_INSTRUCTIONS TO FOLLOW_:
Select the lines below containing the word "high".

————————

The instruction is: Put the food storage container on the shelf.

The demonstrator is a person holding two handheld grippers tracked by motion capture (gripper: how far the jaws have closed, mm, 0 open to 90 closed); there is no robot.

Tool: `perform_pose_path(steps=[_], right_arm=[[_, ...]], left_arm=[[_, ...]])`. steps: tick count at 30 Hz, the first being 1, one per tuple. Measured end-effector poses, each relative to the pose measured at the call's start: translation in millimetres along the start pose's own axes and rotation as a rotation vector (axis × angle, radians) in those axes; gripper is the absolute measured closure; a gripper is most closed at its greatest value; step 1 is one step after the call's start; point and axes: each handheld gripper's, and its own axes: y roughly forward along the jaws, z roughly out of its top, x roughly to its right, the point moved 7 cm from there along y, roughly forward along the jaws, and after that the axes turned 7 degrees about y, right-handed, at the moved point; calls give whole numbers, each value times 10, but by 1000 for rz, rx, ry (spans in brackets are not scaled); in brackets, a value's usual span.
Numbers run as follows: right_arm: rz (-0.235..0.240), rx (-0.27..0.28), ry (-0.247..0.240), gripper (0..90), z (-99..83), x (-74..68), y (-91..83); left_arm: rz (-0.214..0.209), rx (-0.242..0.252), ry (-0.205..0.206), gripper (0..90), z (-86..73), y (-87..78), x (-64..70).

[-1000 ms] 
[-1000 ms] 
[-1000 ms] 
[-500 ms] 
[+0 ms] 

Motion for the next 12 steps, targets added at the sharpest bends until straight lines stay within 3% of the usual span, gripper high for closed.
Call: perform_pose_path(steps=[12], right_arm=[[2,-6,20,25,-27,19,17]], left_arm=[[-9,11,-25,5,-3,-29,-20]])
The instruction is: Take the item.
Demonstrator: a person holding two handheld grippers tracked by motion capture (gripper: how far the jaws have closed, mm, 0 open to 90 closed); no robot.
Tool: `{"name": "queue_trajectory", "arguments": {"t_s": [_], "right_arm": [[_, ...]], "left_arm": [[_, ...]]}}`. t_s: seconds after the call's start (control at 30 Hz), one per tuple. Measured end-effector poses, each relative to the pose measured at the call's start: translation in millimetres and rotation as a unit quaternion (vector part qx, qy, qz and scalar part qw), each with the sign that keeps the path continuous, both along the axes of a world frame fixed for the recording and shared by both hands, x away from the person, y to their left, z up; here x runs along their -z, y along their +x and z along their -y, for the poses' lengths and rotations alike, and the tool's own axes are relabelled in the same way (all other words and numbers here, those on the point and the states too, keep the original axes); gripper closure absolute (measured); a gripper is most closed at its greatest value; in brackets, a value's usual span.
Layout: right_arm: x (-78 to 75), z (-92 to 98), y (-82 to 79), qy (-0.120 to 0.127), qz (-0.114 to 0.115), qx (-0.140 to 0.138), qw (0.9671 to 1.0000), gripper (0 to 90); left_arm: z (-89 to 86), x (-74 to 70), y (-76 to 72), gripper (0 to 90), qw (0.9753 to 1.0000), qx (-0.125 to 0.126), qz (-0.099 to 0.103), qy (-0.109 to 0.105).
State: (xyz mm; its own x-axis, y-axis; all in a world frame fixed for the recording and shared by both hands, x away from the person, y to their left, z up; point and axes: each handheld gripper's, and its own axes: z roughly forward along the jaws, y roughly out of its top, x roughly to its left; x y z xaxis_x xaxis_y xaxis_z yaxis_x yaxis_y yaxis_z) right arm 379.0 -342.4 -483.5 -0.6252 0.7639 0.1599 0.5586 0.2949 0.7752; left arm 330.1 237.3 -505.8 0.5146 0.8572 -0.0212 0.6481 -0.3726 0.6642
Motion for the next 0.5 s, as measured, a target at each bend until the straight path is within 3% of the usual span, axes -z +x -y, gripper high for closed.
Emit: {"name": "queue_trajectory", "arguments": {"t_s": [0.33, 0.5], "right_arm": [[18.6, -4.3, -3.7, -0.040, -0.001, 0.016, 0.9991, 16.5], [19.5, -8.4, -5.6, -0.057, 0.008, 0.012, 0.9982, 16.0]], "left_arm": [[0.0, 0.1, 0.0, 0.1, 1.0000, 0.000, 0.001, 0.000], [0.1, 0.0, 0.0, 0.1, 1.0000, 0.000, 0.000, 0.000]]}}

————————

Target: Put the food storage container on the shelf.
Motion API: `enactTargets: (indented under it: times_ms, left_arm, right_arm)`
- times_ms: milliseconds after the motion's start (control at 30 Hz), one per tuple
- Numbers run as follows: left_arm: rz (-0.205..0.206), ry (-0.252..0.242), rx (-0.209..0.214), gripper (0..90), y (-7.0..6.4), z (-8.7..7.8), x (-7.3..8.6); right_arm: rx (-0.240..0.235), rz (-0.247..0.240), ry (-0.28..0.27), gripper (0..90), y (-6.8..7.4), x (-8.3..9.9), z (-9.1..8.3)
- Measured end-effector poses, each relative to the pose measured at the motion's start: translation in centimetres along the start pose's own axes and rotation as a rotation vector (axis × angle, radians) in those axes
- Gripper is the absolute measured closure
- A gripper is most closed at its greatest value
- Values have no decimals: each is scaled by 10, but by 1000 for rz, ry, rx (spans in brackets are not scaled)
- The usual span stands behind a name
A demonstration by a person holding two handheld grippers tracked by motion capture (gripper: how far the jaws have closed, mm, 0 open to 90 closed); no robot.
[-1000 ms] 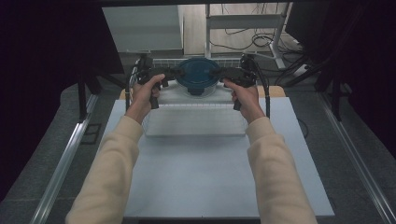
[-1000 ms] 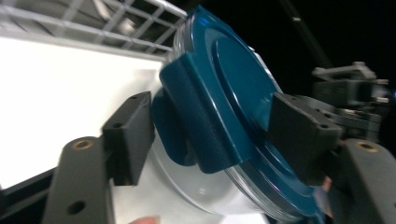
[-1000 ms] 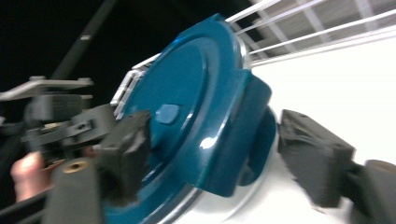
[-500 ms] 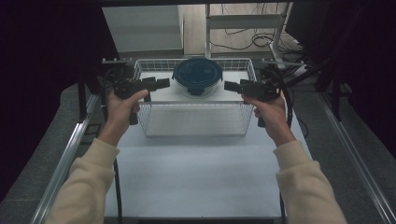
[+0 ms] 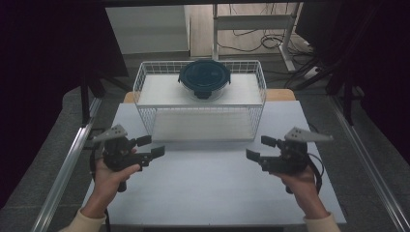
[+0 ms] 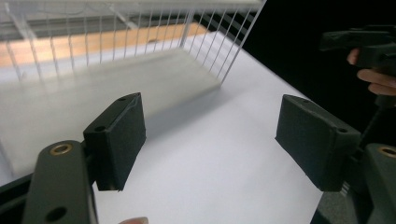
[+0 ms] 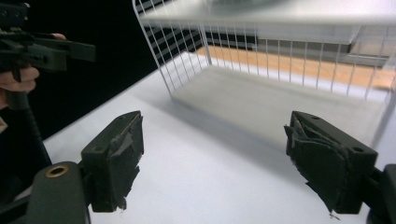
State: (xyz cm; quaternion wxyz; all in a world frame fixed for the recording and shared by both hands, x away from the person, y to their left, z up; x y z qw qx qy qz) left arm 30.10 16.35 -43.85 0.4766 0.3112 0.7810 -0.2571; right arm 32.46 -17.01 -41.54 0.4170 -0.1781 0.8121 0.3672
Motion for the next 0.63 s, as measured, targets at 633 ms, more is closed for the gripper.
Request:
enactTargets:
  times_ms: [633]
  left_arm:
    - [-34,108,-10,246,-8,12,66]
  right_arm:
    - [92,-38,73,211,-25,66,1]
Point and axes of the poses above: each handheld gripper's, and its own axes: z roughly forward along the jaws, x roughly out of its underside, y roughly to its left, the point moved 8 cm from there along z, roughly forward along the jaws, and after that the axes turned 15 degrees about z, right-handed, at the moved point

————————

_RESULT BELOW_:
Motion for the next 12 steps, targets added at the sharpest bends until straight lines stay within 3% of the usual span, gripper high for closed.
Motion for the next 0.5 s, as measured, a target at each bend until the straight path is within 3% of the usual span, axes -z +x -y, gripper high for closed.

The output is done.